Listed records:
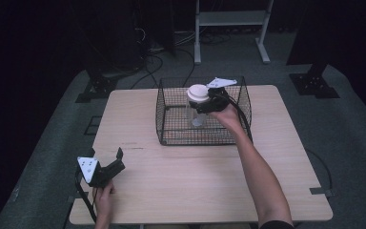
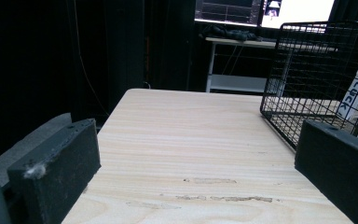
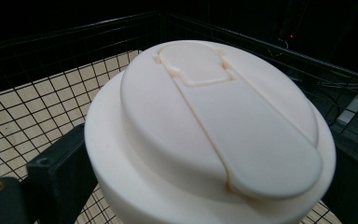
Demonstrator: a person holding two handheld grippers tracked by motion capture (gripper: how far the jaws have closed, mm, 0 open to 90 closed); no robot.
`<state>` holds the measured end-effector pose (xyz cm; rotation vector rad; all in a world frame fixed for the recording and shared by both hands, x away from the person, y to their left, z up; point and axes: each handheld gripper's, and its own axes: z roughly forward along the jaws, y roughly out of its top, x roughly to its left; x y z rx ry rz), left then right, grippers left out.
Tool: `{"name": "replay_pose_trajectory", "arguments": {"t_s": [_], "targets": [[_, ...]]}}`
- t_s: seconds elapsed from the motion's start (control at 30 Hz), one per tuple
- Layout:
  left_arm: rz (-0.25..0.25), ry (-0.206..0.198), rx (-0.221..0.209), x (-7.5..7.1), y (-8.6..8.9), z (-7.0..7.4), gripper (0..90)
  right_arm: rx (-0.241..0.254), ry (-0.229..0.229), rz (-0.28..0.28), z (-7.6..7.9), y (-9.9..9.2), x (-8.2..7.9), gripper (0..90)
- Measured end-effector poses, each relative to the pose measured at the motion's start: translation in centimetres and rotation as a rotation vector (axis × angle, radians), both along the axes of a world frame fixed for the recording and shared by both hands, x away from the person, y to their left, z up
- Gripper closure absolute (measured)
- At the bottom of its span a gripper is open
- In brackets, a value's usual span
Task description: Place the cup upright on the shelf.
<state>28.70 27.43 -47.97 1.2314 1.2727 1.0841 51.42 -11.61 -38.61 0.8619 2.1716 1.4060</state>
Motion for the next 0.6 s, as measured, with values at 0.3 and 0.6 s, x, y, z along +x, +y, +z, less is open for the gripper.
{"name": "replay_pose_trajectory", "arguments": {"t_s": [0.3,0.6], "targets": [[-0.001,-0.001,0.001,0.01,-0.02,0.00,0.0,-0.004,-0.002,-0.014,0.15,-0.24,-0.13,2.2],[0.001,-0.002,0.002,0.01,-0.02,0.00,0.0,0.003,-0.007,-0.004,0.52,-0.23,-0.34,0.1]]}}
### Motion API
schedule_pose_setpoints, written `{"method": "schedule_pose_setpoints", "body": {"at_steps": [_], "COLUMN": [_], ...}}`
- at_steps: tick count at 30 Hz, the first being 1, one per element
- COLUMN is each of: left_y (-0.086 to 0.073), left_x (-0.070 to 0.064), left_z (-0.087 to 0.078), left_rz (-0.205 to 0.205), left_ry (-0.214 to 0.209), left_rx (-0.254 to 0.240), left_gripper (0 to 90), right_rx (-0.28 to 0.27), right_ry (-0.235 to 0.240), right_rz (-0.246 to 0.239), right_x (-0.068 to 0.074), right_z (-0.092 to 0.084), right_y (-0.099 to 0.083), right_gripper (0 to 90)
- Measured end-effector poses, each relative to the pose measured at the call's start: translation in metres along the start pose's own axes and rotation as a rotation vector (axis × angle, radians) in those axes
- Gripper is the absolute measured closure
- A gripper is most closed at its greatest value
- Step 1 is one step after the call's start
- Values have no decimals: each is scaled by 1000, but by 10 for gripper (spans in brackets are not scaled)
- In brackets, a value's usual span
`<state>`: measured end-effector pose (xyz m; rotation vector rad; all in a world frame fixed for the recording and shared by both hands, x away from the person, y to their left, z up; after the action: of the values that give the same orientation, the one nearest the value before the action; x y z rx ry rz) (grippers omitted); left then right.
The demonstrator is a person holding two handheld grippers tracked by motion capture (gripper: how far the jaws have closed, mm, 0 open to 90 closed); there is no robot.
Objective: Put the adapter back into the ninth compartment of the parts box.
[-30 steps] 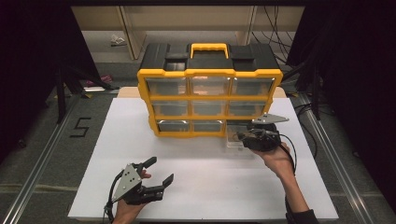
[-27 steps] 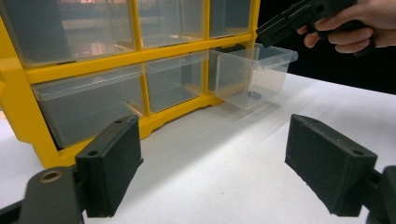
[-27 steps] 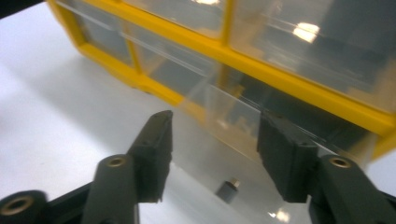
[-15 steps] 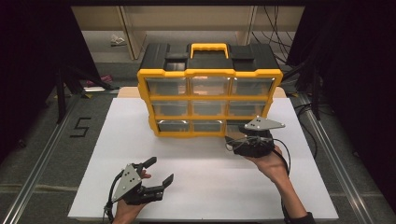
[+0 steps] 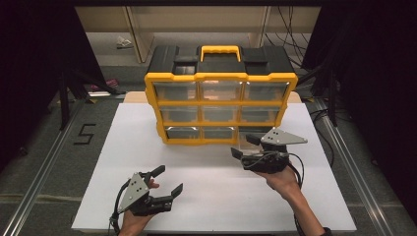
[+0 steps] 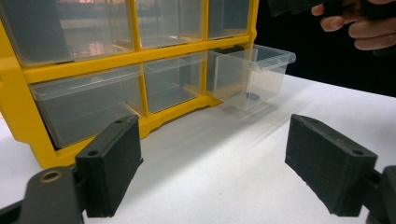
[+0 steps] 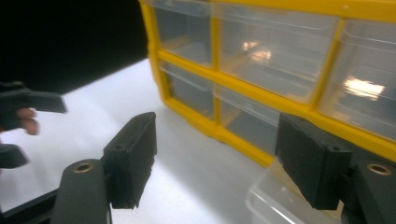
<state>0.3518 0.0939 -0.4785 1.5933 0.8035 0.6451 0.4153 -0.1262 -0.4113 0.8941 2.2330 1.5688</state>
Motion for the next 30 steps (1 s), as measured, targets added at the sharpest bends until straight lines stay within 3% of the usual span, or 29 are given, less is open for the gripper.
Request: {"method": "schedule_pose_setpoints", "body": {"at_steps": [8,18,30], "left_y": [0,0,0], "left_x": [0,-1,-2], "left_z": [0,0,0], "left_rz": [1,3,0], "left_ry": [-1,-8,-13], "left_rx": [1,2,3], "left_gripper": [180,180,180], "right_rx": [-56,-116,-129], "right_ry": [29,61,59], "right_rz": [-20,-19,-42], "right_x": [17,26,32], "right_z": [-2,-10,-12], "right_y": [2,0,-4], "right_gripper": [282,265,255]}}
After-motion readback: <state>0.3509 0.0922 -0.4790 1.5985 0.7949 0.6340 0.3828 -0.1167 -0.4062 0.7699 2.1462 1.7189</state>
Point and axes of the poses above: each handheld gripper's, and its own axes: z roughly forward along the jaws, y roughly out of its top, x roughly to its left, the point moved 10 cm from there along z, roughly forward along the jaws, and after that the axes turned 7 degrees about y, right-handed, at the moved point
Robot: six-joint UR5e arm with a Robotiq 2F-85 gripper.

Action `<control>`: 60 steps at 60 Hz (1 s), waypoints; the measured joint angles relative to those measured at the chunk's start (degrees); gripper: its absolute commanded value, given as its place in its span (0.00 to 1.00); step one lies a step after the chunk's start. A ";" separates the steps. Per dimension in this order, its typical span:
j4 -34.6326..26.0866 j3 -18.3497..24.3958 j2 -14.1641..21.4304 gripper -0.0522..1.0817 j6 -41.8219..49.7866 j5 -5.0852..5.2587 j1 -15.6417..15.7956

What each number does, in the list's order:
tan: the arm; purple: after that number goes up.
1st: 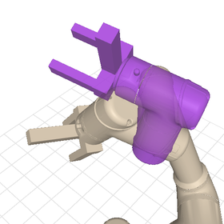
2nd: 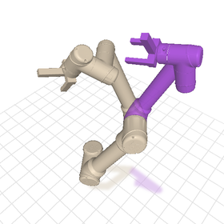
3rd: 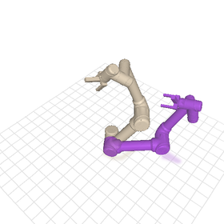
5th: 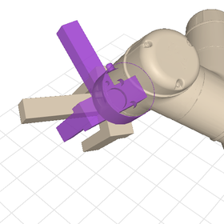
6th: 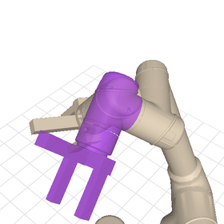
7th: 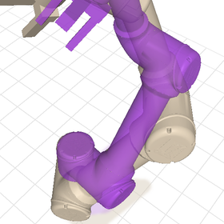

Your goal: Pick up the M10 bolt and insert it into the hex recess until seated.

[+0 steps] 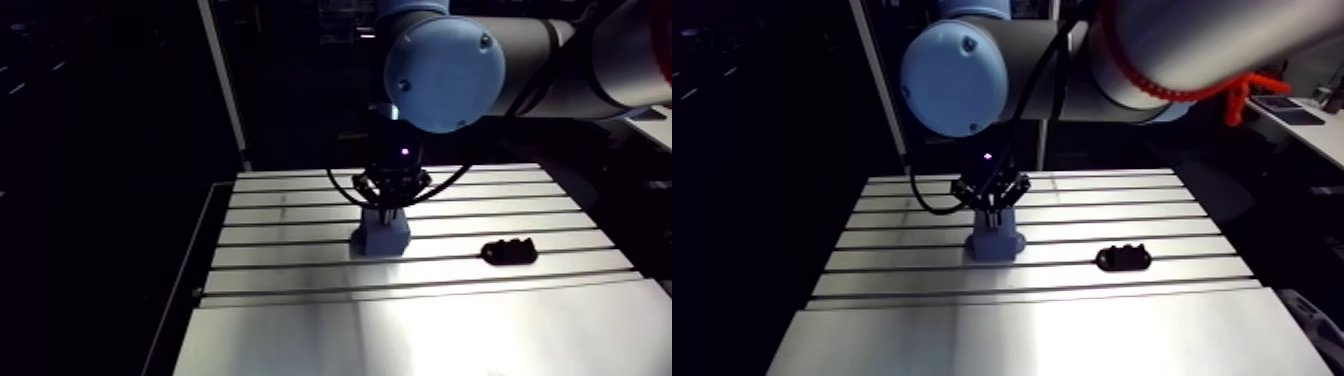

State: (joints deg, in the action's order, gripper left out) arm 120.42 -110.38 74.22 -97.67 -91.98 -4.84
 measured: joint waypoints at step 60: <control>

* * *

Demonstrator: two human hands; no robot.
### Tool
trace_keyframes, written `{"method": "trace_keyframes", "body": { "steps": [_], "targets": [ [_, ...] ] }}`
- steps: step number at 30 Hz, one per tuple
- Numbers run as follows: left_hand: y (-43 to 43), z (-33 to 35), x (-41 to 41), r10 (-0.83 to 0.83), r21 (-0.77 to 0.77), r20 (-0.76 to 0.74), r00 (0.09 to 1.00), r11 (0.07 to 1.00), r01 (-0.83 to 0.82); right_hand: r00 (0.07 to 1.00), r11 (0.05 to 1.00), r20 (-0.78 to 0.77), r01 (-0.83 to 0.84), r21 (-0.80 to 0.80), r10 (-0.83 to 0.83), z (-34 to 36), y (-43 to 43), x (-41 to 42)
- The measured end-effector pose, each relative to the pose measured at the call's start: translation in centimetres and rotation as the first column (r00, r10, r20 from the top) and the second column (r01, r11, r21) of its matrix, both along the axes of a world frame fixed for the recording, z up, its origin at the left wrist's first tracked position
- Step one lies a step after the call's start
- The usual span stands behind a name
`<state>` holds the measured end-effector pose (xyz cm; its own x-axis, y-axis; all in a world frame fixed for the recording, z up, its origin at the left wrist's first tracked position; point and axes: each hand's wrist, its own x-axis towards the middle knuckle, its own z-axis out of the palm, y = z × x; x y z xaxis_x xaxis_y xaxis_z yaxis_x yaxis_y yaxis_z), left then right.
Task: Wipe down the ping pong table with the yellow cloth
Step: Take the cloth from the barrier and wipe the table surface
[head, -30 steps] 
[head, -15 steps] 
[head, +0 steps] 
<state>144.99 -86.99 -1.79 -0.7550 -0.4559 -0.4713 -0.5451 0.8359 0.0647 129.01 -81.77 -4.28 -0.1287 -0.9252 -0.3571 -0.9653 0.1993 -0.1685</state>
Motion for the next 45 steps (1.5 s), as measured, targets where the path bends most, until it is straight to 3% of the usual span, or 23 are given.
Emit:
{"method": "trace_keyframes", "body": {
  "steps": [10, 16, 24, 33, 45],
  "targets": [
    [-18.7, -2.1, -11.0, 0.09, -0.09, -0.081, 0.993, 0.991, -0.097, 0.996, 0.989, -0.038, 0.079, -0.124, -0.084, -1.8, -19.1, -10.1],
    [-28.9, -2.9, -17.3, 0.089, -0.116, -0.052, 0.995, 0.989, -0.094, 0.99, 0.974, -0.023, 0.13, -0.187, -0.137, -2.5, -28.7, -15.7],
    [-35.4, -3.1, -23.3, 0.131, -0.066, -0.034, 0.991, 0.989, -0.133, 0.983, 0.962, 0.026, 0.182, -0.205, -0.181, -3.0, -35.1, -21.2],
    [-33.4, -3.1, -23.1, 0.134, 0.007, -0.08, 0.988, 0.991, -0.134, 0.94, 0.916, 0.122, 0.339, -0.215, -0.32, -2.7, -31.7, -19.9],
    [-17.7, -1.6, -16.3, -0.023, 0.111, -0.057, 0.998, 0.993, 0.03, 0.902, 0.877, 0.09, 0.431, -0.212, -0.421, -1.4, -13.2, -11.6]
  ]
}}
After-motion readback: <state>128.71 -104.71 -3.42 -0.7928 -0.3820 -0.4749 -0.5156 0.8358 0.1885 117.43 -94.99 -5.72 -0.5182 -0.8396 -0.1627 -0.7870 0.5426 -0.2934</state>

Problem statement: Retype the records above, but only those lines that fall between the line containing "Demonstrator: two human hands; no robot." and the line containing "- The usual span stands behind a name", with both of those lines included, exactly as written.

Written solution:
Demonstrator: two human hands; no robot.
### Tool
trace_keyframes, written `{"method": "trace_keyframes", "body": { "steps": [_], "targets": [ [_, ...] ] }}`
- steps: step number at 30 Hz, one per tuple
- Numbers run as follows: left_hand: y (-43 to 43), z (-33 to 35), x (-41 to 41), r10 (-0.83 to 0.83), r21 (-0.77 to 0.77), r20 (-0.76 to 0.74), r00 (0.09 to 1.00), r11 (0.07 to 1.00), r01 (-0.83 to 0.82); right_hand: r00 (0.07 to 1.00), r11 (0.05 to 1.00), r20 (-0.78 to 0.77), r01 (-0.83 to 0.84), r21 (-0.80 to 0.80), r10 (-0.83 to 0.83), z (-34 to 36), y (-43 to 43), x (-41 to 42)
- The measured end-effector pose, each relative to the pose measured at the call's start: translation in centimetres and rotation as the first column (r00, r10, r20 from the top) and the second column (r01, r11, r21) of its matrix, both along the axes of a world frame fixed for the recording, z up, its origin at the left wrist's first tracked position
- Step one lies a step after the call's start
- The usual span stands behind a name

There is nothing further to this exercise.